### THE TASK
Go over the entries below line by line, copying each one that contains the word "what".
_____
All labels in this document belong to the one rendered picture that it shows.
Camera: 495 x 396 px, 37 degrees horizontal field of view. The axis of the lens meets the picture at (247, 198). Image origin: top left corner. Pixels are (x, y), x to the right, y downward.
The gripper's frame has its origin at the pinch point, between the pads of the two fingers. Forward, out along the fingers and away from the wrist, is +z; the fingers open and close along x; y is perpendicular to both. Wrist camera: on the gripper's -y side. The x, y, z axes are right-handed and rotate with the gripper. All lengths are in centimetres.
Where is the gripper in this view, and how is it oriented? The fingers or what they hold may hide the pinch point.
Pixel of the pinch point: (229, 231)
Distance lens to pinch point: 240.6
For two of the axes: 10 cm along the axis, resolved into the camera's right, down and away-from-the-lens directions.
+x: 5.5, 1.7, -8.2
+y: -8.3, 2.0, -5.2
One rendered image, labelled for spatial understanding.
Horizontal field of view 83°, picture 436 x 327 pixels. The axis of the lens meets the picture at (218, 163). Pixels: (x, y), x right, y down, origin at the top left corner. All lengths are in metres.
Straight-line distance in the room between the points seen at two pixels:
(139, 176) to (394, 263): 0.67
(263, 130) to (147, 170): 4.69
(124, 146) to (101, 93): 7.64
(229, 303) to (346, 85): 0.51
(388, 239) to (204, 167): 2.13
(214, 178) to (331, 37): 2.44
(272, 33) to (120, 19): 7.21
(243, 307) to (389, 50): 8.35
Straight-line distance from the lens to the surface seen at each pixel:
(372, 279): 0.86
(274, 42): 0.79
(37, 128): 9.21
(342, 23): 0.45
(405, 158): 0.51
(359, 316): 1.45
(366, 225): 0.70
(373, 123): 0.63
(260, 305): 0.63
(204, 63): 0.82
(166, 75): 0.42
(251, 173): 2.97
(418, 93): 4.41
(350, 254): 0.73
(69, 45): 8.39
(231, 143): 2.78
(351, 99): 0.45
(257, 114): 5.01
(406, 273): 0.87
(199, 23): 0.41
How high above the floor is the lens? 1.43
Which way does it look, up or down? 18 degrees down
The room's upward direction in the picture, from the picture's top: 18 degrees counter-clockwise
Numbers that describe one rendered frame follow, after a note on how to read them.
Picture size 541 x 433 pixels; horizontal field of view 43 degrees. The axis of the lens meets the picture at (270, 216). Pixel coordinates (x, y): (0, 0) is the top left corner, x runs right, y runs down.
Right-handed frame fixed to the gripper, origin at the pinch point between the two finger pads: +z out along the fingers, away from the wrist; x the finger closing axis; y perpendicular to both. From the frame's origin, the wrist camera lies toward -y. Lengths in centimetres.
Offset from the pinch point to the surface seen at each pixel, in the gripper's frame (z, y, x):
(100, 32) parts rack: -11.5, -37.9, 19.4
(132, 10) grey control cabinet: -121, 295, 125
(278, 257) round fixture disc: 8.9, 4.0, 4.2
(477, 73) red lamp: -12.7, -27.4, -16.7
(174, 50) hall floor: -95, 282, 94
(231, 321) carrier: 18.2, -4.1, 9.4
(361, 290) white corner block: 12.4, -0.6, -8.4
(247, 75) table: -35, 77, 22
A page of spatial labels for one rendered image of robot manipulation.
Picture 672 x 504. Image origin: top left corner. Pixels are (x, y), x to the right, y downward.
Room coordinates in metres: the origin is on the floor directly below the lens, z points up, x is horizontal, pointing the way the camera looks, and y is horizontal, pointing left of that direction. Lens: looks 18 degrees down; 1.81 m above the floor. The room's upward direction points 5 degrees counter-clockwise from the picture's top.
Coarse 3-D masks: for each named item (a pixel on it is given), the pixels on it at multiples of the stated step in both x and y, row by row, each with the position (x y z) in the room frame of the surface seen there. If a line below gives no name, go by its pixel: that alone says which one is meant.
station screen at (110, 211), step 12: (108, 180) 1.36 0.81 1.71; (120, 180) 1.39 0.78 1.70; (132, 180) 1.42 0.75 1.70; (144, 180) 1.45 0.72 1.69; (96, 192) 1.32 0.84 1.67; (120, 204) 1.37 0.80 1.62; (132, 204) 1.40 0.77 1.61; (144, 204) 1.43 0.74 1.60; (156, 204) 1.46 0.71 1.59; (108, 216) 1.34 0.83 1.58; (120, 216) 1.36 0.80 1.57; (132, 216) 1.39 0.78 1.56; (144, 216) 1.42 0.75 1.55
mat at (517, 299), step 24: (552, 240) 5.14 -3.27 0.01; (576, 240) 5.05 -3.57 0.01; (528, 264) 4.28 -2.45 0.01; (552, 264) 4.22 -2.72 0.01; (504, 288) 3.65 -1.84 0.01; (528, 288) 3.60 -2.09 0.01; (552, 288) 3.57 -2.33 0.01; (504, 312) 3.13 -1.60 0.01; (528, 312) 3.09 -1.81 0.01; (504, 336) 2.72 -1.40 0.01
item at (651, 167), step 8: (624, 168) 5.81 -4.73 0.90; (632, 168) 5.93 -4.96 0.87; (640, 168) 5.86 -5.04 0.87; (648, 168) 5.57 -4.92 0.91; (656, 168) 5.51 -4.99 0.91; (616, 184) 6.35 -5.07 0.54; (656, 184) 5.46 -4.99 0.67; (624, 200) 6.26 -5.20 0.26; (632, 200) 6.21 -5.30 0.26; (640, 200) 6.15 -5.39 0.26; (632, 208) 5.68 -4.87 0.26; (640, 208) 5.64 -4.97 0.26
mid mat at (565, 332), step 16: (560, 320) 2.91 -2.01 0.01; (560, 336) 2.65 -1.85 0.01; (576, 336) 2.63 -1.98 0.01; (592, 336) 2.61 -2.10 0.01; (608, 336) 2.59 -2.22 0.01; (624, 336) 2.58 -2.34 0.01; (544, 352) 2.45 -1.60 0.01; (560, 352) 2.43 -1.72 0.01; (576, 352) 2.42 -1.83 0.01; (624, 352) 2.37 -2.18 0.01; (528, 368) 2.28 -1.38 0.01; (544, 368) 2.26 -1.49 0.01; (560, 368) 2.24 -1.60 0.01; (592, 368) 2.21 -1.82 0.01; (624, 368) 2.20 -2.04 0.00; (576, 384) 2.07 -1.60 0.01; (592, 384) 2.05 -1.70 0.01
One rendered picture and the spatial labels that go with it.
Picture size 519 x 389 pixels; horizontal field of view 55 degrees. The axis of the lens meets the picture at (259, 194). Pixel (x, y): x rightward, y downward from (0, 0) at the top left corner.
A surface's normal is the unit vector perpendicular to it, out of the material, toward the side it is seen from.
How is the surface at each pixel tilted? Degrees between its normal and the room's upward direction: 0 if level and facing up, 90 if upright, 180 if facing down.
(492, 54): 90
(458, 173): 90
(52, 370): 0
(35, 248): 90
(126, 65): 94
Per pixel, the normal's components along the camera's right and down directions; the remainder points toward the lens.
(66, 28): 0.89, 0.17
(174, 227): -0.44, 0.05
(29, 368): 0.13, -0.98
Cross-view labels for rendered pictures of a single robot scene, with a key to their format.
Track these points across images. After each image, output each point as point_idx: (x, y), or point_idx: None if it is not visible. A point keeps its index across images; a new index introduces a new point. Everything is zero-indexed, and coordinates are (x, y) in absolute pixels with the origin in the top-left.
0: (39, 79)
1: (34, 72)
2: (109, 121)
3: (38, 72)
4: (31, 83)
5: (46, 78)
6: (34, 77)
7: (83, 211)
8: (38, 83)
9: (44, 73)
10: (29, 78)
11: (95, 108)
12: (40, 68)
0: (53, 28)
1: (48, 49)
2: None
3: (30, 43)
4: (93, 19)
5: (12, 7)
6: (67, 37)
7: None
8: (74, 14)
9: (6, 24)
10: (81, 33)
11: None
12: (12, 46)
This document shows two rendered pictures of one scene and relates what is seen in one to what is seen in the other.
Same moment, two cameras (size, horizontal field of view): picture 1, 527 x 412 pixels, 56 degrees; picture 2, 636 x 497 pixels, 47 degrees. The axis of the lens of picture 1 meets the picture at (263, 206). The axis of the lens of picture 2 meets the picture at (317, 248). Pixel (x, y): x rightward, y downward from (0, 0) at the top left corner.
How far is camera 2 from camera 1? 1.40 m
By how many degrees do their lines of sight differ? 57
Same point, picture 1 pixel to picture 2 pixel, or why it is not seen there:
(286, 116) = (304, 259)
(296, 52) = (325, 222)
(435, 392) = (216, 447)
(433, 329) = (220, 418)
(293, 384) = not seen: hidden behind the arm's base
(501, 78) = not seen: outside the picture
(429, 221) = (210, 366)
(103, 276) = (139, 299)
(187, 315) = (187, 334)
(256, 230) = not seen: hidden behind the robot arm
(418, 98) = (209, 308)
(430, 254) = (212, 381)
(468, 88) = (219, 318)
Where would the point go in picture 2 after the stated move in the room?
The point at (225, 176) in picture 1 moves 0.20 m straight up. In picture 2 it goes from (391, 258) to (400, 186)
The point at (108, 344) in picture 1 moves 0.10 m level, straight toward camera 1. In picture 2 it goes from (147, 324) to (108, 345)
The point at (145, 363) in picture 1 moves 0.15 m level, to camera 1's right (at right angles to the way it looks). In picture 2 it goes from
_____
### REPLY
Where is the gripper in this view, and how is it oriented? The fingers or what they hold may hide the pinch point.
This document shows two rendered pictures of one scene and relates what is seen in one to what is seen in the other.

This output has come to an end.